Aim of the exercise | No output is needed beyond the number of lines in the listing that contain the word "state".

Provided material |
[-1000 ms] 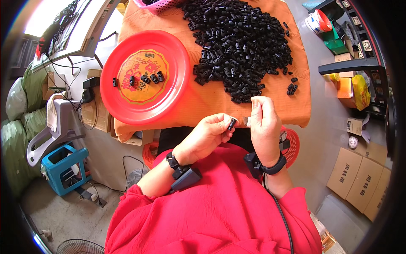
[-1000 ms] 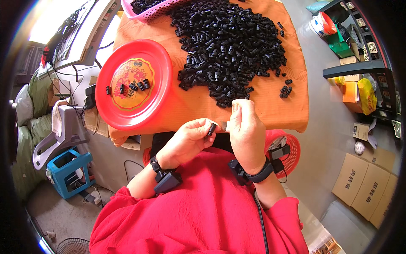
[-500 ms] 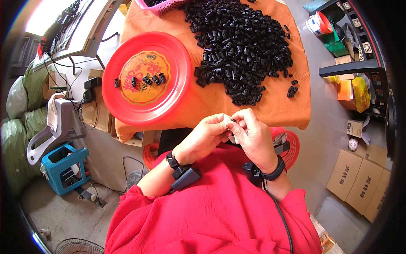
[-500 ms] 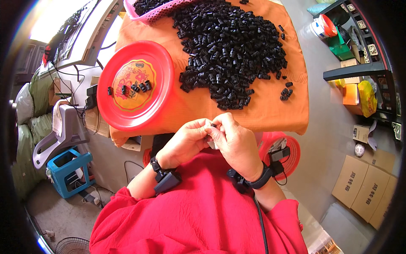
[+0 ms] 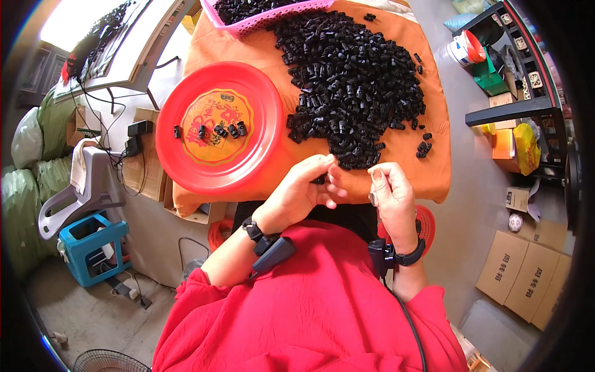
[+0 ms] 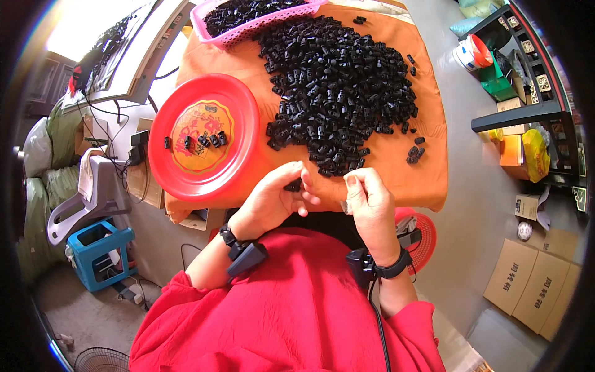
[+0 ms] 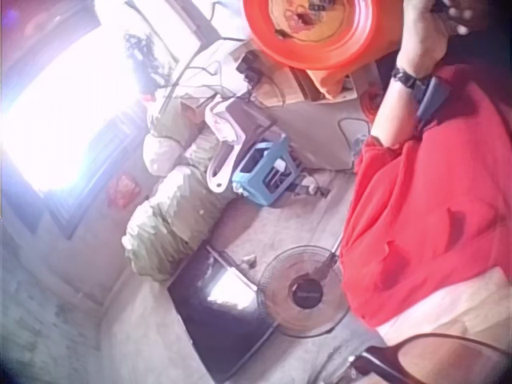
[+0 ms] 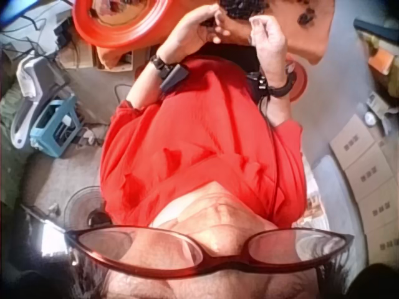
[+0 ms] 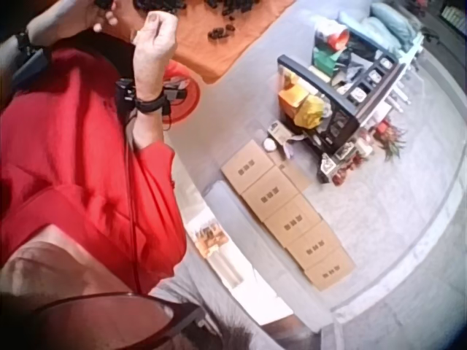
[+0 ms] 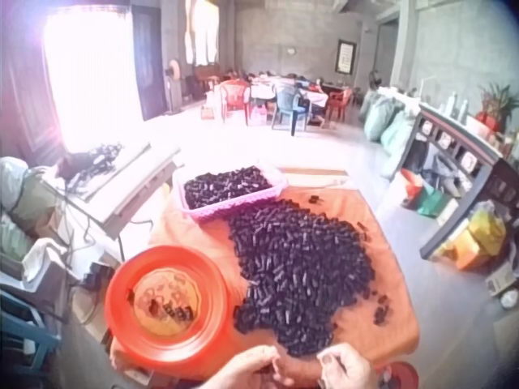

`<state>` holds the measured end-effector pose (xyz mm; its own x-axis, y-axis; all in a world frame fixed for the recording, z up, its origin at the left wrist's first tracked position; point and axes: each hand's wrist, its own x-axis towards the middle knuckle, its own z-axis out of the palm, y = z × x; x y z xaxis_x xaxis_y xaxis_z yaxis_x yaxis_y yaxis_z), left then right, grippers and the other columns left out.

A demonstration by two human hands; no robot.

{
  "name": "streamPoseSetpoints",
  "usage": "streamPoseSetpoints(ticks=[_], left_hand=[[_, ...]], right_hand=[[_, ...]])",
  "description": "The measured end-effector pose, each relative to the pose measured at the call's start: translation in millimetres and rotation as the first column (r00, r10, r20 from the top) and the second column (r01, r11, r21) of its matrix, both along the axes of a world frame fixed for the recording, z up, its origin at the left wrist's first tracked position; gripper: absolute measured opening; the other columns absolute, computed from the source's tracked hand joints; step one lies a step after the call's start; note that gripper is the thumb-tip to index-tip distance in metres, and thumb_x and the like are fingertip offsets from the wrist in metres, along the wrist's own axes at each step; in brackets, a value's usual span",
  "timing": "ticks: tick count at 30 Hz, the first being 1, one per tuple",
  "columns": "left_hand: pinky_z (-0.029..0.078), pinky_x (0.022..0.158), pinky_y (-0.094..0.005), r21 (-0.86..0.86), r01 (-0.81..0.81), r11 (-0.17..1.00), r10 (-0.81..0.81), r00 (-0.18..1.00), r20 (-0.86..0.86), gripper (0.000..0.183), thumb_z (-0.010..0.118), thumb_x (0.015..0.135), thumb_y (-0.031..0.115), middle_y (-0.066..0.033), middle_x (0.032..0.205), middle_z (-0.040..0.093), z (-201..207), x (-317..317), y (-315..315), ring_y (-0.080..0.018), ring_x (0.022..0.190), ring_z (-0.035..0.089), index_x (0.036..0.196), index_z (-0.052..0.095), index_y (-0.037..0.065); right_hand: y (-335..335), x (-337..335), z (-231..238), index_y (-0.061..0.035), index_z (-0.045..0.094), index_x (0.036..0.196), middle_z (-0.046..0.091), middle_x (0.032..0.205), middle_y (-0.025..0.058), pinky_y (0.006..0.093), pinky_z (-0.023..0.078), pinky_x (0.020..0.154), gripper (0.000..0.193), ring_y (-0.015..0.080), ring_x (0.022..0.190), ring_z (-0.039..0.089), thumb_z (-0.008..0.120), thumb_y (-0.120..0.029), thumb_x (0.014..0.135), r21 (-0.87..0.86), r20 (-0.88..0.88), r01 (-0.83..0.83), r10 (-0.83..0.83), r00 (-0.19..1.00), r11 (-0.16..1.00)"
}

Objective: Sorting and inspecting small black plastic components on a table.

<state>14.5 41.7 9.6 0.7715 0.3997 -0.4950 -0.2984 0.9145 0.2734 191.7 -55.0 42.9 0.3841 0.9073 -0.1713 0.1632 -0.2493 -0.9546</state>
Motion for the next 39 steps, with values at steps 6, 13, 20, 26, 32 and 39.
streamPoseSetpoints(ticks=[6,13,20,26,32,39], left_hand=[[0.053,0.066,-0.0335,0.881,0.446,-0.159,0.563,0.774,-0.290,0.020,0.061,0.095,0.019,-0.0114,0.092,0.062,-20,38,9,-0.0241,0.082,0.064,0.107,0.062,0.003],[0.053,0.071,-0.0375,0.639,0.654,-0.405,0.531,0.737,-0.418,0.027,0.065,0.090,0.024,-0.0118,0.092,0.055,-16,44,8,-0.0292,0.086,0.061,0.107,0.056,0.004],[0.052,0.068,-0.0361,0.708,0.658,-0.257,0.628,0.671,-0.395,0.024,0.071,0.087,0.023,-0.0119,0.085,0.055,-14,39,14,-0.0285,0.078,0.060,0.091,0.055,0.006],[0.037,0.049,-0.0221,0.174,0.102,0.980,-0.091,0.994,-0.066,0.026,0.061,0.100,0.032,0.0029,0.081,0.052,-2,13,24,-0.0074,0.064,0.046,0.099,0.059,0.006],[0.032,0.049,-0.0197,0.014,0.107,0.994,-0.108,0.988,0.114,0.032,0.059,0.100,0.039,0.0011,0.081,0.054,4,11,12,-0.0073,0.062,0.044,0.101,0.059,0.007],[0.039,0.053,-0.0204,-0.020,0.091,0.996,-0.090,0.994,0.061,0.030,0.057,0.101,0.037,-0.0018,0.084,0.062,11,11,0,-0.0109,0.070,0.057,0.100,0.060,0.007]], right_hand=[[-1,8,-4,-0.0038,0.057,0.094,0.049,0.067,-0.0034,0.0224,0.043,0.052,0.013,0.0039,0.057,0.047,0.055,-0.014,0.103,-0.008,0.061,0.022,-0.022,0.998,1.000],[4,19,0,-0.0024,0.056,0.094,0.052,0.071,-0.0016,0.0247,0.051,0.056,0.014,0.0046,0.058,0.048,0.055,-0.013,0.103,-0.024,0.075,0.054,-0.052,0.996,0.998],[12,23,-2,-0.0025,0.056,0.094,0.052,0.071,-0.0013,0.0250,0.051,0.057,0.015,0.0046,0.058,0.048,0.055,-0.014,0.103,-0.006,0.097,0.034,-0.033,0.995,0.999],[16,19,2,-0.0026,0.058,0.095,0.052,0.069,-0.0015,0.0234,0.046,0.053,0.014,0.0043,0.058,0.050,0.056,-0.014,0.103,-0.001,0.113,0.016,-0.016,0.994,1.000],[17,-2,16,-0.0023,0.059,0.112,0.055,0.070,-0.0018,0.0220,0.046,0.053,0.014,0.0038,0.058,0.051,0.060,-0.009,0.100,0.015,-0.006,-0.101,0.101,0.995,0.995],[18,-11,17,-0.0026,0.058,0.121,0.065,0.081,0.0012,0.0213,0.050,0.056,0.023,0.0036,0.065,0.058,0.061,-0.004,0.098,0.085,-0.005,-0.222,0.223,0.975,0.971]])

Task response | 2